▶ [What to produce]
Go through the listing below and output exactly the line with "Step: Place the", the line with "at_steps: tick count", and each line between; omit the rest.
[[ Given material, beginning ]]
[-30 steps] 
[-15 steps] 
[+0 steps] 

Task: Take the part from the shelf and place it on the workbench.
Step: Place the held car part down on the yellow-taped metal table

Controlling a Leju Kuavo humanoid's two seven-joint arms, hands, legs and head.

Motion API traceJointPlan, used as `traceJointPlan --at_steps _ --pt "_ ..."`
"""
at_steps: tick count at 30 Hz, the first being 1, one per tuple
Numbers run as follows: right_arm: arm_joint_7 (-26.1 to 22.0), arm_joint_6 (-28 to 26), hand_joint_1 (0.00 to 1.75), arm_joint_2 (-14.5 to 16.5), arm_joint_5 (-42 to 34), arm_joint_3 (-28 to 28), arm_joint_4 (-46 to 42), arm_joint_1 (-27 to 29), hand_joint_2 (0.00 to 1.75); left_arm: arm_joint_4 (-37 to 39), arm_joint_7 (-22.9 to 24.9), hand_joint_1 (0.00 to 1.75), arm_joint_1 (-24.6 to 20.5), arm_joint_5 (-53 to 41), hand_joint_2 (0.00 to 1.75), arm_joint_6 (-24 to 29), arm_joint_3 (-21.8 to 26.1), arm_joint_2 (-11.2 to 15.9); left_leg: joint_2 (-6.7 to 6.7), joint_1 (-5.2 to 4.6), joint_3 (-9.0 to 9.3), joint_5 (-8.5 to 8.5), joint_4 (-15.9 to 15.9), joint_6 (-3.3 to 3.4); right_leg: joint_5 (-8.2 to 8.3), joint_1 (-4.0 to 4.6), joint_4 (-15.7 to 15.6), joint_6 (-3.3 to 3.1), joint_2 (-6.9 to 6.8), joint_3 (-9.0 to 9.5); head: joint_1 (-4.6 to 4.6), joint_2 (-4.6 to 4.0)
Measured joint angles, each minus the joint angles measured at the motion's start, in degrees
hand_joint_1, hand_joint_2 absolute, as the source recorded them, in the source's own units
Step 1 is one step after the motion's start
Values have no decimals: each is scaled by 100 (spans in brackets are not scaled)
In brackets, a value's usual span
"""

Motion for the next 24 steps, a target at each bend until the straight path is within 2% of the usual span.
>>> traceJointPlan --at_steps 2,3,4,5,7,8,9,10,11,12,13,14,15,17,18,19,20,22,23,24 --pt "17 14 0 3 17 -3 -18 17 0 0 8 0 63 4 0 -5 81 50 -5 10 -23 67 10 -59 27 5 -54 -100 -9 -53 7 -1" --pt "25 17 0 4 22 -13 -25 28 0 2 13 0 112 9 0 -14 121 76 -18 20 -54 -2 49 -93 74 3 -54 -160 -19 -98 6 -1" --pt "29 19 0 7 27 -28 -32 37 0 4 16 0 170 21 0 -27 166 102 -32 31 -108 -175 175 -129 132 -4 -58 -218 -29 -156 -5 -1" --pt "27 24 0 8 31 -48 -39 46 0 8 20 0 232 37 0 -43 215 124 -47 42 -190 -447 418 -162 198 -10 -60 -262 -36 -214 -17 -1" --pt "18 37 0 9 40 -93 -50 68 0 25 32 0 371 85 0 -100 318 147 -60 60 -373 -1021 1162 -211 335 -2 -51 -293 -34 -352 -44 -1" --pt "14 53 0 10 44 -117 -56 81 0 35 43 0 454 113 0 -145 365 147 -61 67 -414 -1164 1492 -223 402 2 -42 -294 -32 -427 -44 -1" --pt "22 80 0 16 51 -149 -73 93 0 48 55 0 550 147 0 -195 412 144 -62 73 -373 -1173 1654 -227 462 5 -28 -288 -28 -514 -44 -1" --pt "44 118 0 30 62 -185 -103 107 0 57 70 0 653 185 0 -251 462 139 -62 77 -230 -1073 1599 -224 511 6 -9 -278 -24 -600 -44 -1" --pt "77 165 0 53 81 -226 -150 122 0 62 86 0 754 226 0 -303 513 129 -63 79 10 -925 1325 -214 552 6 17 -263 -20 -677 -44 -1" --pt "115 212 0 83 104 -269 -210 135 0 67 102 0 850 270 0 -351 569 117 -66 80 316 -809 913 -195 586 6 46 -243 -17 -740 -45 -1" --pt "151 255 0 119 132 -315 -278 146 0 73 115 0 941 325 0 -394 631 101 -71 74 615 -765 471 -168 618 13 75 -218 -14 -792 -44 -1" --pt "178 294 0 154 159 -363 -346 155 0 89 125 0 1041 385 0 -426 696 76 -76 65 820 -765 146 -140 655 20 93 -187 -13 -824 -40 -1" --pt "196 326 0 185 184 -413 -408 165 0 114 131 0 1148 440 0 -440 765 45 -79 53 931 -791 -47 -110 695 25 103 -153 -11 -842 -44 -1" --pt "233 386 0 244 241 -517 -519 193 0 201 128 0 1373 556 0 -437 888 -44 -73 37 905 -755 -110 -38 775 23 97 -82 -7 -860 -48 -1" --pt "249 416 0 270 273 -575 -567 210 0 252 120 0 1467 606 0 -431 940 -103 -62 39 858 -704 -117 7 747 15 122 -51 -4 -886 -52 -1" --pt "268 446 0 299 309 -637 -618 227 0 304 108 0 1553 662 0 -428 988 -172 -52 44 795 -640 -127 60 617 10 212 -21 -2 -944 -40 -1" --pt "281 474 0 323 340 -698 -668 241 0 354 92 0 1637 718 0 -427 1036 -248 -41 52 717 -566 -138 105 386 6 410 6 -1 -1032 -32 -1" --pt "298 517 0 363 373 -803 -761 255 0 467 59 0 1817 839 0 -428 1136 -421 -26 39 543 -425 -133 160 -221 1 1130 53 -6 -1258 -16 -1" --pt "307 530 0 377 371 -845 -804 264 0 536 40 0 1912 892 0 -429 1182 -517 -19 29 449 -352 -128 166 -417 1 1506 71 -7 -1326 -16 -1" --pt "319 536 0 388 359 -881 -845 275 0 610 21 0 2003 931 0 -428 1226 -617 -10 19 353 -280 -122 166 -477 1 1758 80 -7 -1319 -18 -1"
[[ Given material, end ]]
▶ [Written response]
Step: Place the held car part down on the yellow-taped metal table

Controlling a Leju Kuavo humanoid's two seven-joint arms, hands, legs and head.

Motion API traceJointPlan, used as `traceJointPlan --at_steps _ --pt "_ ..."`
"""
at_steps: tick count at 30 Hz, the first being 1, one per tuple

This finishes the output for the exercise.